Il convient de rappeler, enfin, par application des dispositions de l’article L142-11 du Code de la sécurité sociale, crée par la loi du 22 décembre 2018, que les frais résultant des consultations et expertises ordonnées par les juridictions compétentes en application des articles L. 141-1 et L.141-2, ainsi que dans le cadre des contentieux mentionnés aux 5° et 6° de l’article L. 142-2, sont pris en charge par l’organisme mentionné à l’article L. 221-1, soit la [7].

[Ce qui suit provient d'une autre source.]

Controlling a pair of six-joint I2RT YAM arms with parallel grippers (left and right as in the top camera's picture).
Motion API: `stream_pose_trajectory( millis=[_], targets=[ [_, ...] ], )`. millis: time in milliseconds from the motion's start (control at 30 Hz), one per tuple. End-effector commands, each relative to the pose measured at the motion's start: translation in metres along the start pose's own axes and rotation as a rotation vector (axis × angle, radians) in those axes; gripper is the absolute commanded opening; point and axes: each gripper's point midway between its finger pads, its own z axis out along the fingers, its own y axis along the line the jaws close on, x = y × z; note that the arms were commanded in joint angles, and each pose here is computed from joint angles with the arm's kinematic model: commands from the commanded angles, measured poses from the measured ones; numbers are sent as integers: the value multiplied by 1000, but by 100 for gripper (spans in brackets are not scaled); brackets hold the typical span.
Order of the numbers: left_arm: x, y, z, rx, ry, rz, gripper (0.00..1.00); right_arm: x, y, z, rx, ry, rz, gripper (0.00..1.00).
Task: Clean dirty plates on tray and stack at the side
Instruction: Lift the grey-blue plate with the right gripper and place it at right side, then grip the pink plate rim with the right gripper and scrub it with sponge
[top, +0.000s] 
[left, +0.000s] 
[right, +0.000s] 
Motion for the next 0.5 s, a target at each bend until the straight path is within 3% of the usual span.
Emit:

En conséquence, les dépens seront pris en charge par la défenderesse, qui succombe, à l’exception des frais de consultation médicale qui seront laissés à la charge de la [Adresse 8].
PAR CES MOTIFS :
Le tribunal statuant publiquement, par jugement contradictoire, rendu en premier ressort, par décision prononcée par mise à disposition au secrétariat greffe,
Déclare le recours de Madame [I] [F], épouse [L], recevable ;
Sur le fond, infirme la décision de la [11] en date du 21 décembre 2023 notifiée le 27 décembre 2023 par laquelle elle lui refusait le bénéfice de l’AAH ;
Octroie l’Allocation aux Adultes Handicapés à Madame [I] [F], épouse [L] à compter du 1er novembre 2023 jusqu’au 1er novembre 2025 ;
Dit que les dépens seront pris en charge par la [Adresse 12], à l’exception des frais de consultation médicale qui seront laissés à la charge de la [9] ;
Dit que chacune des Parties ou tout mandataire peut interjeter appel de cette décision dans le délai d’un mois à peine de forclusion, à compter de la notification, par une déclaration faite ou adressée par pli recommandé au greffe de la Cour d’Appel de Dijon – [Adresse 5] ; la déclaration doit être datée et signée et doit y comporter les mentions prescrites, à peine de nullité, par l’article 58 du Code de Procédure Civile à savoir :
1°) Pour les personnes physiques : l’indication des nom, prénoms, profession, domicile, nationalité, date et lieu de naissance du demandeur
Pour les personnes morales : l’indication de leur forme, leur dénomination, leur siège social et de l’organe qui les représente légalement ;
2°) L’indication des noms et domicile de la personne contre laquelle la demande est formée, ou, s’il s’agit d’une personne morale, de sa dénomination et de son siège social ;
3°) L’objet de la demande ;
Elle doit désigner le jugement dont il est fait appel et mentionner, le cas échéant, le nom et l’adresse du représentant de l’appelant devant la Cour. La copie du jugement devra obligatoirement être annexée à la déclaration d’appel.